Provincial governors of China's central bank have given it high marks for its use of various tools in the first half of the year to rein in the world's fastest-growing major economy.

The People's Bank of China (PBOC) had flexibly applied the combined monetary policy tools to strengthen the management of liquidity, including raising interest rates and bank reserve requirements, and widening the trading band of the yuan, it said on its Web site.

The financial macro control measures have achieved remarkable success, the PBOC said.

The PBOC raised interest rates again on Friday in the latest of a series of moves aimed at keeping inflation in check and preventing the world's fourth-largest economy from overheating.

It also slashed withholding tax on interest income on deposits to 5 percent from 20 percent, seeking to offset the impact of inflation on real deposit rates and give savers less of an incentive to bet on the red-hot stock market.

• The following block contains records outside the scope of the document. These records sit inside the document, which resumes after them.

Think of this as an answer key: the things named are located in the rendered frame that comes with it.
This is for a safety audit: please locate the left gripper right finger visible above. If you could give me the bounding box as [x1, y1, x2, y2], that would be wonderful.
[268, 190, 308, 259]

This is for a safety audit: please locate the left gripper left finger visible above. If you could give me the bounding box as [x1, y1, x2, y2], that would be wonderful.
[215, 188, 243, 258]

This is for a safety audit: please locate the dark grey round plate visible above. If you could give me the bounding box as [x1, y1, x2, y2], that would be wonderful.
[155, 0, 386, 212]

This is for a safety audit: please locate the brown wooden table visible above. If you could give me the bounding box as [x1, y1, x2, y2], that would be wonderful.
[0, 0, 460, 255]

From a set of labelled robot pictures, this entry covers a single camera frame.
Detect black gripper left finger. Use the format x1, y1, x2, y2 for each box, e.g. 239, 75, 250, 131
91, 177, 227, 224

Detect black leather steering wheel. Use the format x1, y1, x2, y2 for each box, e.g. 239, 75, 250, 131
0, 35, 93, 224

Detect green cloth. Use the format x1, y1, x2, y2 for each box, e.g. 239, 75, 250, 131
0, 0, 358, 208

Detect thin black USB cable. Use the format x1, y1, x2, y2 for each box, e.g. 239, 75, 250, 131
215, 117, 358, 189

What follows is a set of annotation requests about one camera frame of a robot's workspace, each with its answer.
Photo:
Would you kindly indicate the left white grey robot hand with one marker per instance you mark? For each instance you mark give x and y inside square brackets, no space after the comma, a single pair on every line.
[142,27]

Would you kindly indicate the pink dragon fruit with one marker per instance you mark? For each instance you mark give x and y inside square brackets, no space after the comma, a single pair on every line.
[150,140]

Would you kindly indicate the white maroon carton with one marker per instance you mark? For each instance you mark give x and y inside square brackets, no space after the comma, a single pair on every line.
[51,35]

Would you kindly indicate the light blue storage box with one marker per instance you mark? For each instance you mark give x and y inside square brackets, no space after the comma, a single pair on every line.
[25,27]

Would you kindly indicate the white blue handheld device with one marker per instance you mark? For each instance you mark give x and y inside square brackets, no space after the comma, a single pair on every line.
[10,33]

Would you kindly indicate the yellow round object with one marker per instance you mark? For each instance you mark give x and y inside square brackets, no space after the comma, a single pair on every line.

The moves came a day after China reported that annual economic growth accelerated to 11.9 percent in the second quarter.

The PBOC ordered an increase of 0.27 percentage point in commercial banks' benchmark one-year deposit and lending rates to 3.33 percent and 6.84 percent respectively, taking effect on Saturday.

The central bank has now raised interest rates five times since April 27, 2006. It has also raised banks' reserve requirements eight times since June 2006.

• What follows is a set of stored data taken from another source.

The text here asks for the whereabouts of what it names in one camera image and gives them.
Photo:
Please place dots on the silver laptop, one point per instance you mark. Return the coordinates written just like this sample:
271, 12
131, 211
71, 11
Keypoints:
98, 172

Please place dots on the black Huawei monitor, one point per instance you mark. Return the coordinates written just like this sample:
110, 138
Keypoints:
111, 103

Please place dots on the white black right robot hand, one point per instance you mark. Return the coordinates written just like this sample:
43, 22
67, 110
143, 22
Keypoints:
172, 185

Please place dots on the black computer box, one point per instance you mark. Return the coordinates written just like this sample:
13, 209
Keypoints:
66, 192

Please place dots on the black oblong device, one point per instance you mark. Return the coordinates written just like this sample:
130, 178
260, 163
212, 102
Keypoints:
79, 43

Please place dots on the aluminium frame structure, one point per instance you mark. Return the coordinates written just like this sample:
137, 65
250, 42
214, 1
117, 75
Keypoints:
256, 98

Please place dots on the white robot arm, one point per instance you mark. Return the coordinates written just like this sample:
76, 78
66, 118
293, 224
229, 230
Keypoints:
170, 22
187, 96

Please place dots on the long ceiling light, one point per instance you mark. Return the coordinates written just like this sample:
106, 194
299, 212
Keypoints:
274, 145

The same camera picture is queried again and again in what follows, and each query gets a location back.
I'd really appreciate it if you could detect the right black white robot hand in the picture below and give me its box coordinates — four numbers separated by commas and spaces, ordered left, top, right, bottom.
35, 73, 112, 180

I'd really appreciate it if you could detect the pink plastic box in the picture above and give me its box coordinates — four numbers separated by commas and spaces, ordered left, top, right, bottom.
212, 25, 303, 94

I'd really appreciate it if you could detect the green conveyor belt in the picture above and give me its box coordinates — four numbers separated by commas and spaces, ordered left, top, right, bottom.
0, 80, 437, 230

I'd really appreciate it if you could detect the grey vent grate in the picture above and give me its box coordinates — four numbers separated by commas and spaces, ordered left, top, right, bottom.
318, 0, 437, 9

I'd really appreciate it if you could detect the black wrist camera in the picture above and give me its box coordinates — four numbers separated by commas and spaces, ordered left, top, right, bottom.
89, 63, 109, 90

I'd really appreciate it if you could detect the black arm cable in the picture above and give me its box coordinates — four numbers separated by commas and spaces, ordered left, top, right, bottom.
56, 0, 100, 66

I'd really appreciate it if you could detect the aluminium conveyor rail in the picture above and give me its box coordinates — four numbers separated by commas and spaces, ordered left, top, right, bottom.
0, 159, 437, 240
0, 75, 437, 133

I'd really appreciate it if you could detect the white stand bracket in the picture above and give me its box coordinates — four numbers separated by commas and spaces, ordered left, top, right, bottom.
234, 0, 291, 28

The financial market developed healthily and steadily in the first half of the year, the PBOC said. ... The work on financial system reform and financial stability made new progress.

The PBOC said it had prompted three of its Big Four lenders to deepen internal reforms.

China has spent billions of dollars on its big banks to clean up the legacy of decades of inefficient state-directed lending.

It has purged bad loans from the balance sheets of three of the Big Four state-owned banks, pumped in new capital, brought in strategic foreign investors and introduced independent directors.